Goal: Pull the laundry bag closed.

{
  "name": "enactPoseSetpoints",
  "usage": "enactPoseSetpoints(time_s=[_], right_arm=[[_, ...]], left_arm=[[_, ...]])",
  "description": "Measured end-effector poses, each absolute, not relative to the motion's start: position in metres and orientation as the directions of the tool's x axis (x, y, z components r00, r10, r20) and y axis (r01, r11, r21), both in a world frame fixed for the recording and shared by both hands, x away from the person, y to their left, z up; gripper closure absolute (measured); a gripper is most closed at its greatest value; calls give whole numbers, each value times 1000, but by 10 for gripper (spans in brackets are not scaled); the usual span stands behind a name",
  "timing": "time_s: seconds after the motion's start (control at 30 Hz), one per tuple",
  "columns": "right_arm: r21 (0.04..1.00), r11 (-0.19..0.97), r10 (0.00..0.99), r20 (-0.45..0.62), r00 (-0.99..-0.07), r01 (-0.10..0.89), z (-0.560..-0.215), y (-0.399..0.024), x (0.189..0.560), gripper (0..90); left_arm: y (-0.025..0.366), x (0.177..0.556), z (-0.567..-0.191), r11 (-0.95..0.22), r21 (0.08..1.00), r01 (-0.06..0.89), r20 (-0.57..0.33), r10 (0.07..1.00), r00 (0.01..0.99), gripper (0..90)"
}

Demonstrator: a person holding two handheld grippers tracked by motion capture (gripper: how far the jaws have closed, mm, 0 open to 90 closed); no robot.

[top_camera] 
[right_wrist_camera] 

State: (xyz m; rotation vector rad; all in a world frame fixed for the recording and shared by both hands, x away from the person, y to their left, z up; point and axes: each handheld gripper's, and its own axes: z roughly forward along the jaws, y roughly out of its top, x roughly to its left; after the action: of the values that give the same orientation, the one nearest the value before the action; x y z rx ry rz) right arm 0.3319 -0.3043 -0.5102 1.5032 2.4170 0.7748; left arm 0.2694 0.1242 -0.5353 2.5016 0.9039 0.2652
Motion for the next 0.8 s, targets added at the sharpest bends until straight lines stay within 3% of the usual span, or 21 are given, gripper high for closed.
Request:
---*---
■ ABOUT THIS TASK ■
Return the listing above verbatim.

■ EXPECTED OUTPUT ■
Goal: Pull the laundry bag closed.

{
  "name": "enactPoseSetpoints",
  "usage": "enactPoseSetpoints(time_s=[_], right_arm=[[_, ...]], left_arm=[[_, ...]])",
  "description": "Measured end-effector poses, each absolute, not relative to the motion's start: position in metres and orientation as the directions of the tool's x axis (x, y, z components r00, r10, r20) and y axis (r01, r11, r21), both in a world frame fixed for the recording and shared by both hands, x away from the person, y to their left, z up; gripper closure absolute (measured); a gripper is most closed at its greatest value; calls give whole numbers, each value times 1000, but by 10 for gripper (spans in brackets are not scaled); the usual span stands behind a name",
  "timing": "time_s: seconds after the motion's start (control at 30 Hz), one per tuple",
  "columns": "right_arm: r21 (0.04..1.00), r11 (-0.19..0.97), r10 (0.00..0.99), r20 (-0.45..0.62), r00 (-0.99..-0.07), r01 (-0.10..0.89), z (-0.560..-0.215), y (-0.399..0.024), x (0.189..0.560), gripper (0..90); left_arm: y (-0.025..0.366), x (0.177..0.556), z (-0.567..-0.191), r11 (-0.95..0.22), r21 (0.08..1.00), r01 (-0.06..0.89), r20 (-0.57..0.33), r10 (0.07..1.00), r00 (0.01..0.99), gripper (0..90)"
}

Demonstrator: a person holding two handheld grippers tracked by motion capture (gripper: how far the jaws have closed, mm, 0 open to 90 closed); no robot.

[top_camera] 
[right_wrist_camera] 

State: (xyz m; rotation vector rad; all in a world frame fixed for the recording and shared by both hands, x away from the person, y to their left, z up; point and axes: each handheld gripper's, and its own axes: z roughly forward along the jaws, y roughly out of its top, x roughly to its left; after the action: of the values that give the same orientation, the one nearest the value before the action; x y z rx ry rz) right arm 0.3319 -0.3043 -0.5102 1.5032 2.4170 0.7748; left arm 0.2694 0.1242 -0.5353 2.5016 0.9039 0.2652
Motion for the next 0.8 s, targets added at the sharpest bends until straight lines stay within 3% of the usual span, or 21 are given, gripper high for closed.
Request:

The response to the exercise is complete.